### ACTIVITY
Look through the data below for the line with "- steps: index", and transcribe it exactly together with each line after it up to and including the line with "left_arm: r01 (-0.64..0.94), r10". Give nothing else.

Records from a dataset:
=-=-=-=-=

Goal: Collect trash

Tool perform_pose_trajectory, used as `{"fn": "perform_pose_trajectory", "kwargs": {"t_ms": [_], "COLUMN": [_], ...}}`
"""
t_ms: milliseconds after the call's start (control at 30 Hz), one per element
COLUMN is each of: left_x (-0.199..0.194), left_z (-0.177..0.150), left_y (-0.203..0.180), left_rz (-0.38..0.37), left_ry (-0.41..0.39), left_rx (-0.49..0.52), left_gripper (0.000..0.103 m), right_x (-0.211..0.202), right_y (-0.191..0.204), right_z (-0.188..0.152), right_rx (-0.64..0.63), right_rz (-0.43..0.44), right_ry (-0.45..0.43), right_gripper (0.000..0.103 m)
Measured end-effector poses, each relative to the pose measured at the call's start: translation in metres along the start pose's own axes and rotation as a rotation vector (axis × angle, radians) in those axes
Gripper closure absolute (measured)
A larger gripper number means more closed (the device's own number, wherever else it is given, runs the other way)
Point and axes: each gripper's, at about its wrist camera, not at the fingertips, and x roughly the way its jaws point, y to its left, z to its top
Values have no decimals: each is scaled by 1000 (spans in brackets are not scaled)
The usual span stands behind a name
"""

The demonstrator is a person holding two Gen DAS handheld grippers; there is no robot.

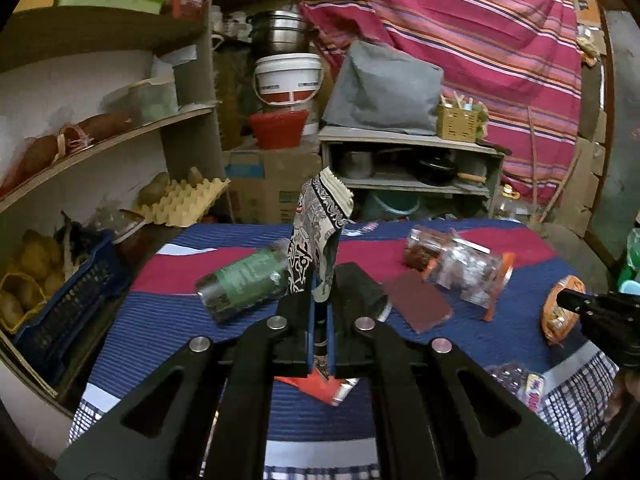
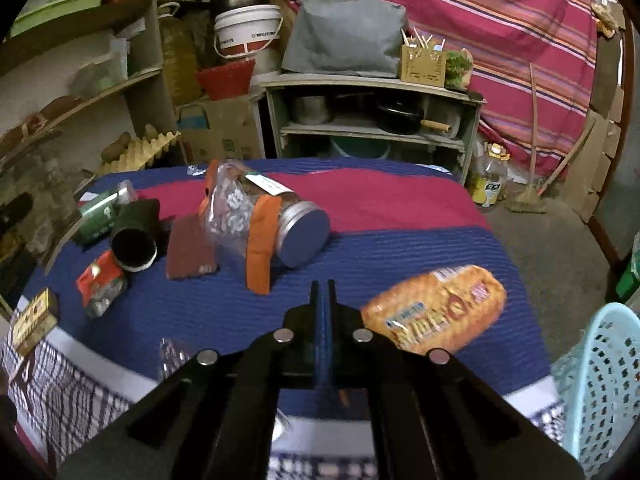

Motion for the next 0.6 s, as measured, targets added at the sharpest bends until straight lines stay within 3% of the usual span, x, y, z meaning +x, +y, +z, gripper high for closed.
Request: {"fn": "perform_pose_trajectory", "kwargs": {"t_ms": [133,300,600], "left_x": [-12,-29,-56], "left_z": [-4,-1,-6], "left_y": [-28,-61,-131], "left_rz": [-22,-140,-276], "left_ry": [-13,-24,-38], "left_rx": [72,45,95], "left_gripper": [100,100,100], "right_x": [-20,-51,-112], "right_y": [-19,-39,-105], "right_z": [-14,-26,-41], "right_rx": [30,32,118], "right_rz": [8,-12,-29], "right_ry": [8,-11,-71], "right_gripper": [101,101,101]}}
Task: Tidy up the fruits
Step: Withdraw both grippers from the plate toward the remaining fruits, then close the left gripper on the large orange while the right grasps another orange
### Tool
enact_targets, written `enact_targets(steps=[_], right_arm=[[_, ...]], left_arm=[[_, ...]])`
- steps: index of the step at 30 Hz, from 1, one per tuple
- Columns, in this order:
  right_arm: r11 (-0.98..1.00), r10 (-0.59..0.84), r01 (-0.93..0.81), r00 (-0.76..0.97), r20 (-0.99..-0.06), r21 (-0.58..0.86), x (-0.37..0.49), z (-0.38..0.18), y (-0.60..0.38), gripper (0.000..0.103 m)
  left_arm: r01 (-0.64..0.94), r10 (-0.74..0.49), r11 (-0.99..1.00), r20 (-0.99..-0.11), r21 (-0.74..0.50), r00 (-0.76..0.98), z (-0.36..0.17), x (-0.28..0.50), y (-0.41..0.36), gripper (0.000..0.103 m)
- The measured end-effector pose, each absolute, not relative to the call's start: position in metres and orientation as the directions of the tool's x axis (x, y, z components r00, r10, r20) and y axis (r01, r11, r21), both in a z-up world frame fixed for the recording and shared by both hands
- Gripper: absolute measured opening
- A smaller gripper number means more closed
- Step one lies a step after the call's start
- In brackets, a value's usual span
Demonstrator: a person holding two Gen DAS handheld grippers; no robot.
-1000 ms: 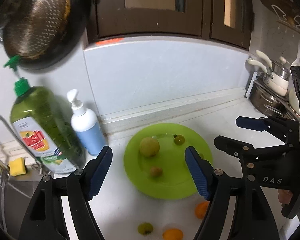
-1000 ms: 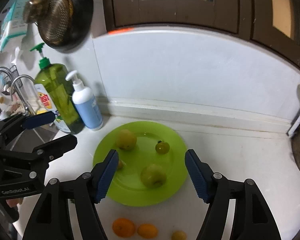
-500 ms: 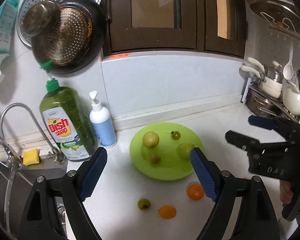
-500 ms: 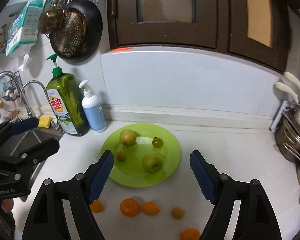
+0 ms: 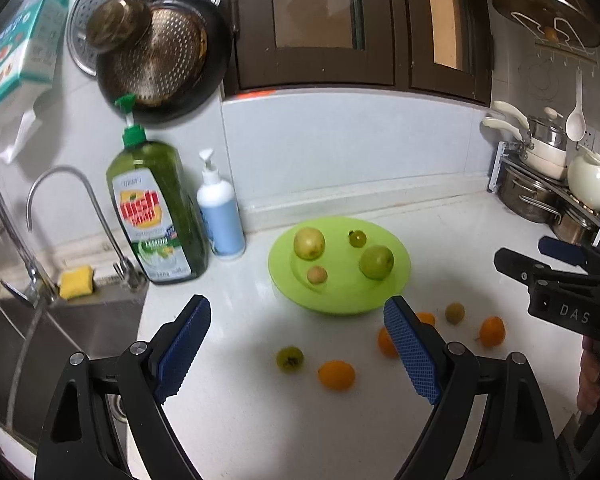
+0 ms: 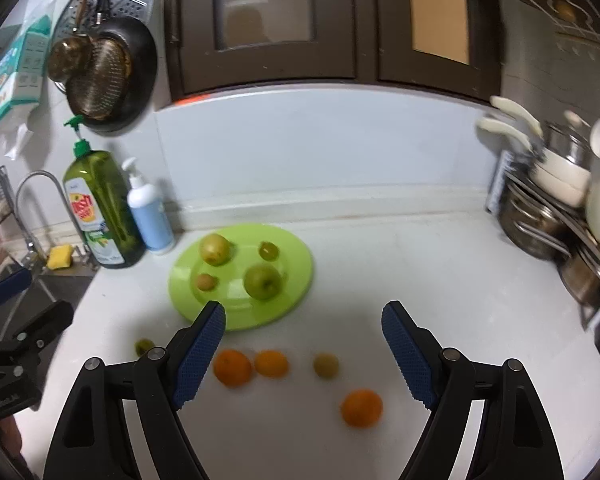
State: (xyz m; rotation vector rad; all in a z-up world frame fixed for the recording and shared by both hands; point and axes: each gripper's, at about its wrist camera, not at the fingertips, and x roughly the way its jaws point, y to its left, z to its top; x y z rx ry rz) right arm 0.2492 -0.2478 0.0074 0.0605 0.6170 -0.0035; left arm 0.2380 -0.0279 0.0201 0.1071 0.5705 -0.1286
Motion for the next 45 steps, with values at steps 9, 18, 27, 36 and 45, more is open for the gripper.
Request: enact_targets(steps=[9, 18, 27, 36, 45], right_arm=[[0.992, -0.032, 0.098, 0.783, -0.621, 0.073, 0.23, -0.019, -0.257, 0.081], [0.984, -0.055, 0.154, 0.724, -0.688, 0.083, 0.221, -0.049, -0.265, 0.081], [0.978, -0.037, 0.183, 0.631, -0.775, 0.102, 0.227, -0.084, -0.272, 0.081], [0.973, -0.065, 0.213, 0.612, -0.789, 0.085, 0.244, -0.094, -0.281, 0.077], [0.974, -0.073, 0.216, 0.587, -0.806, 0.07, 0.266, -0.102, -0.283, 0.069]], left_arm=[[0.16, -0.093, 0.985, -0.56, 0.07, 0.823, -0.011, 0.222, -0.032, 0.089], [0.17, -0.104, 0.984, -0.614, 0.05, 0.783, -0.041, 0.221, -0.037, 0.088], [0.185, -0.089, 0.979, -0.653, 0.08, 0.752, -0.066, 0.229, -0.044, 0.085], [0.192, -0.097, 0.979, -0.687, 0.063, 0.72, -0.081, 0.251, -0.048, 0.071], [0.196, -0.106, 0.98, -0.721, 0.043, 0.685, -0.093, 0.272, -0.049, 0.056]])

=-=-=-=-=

### RESULT OF THIS EXERCISE
- steps: index of the step at 30 Hz, from 1, one per tuple
- Columns, in this order:
  right_arm: r11 (-0.98..1.00), r10 (-0.59..0.84), r01 (-0.93..0.81), r00 (-0.76..0.97), r20 (-0.99..-0.06), r21 (-0.58..0.86), x (-0.37..0.49), z (-0.38..0.18), y (-0.60..0.38), gripper (0.000..0.103 m)
  left_arm: r01 (-0.64..0.94), r10 (-0.74..0.49), r11 (-0.99..1.00), r20 (-0.99..-0.11), r21 (-0.74..0.50), r00 (-0.76..0.98), z (-0.36..0.17), x (-0.28..0.50), y (-0.41..0.36), gripper (0.000..0.103 m)

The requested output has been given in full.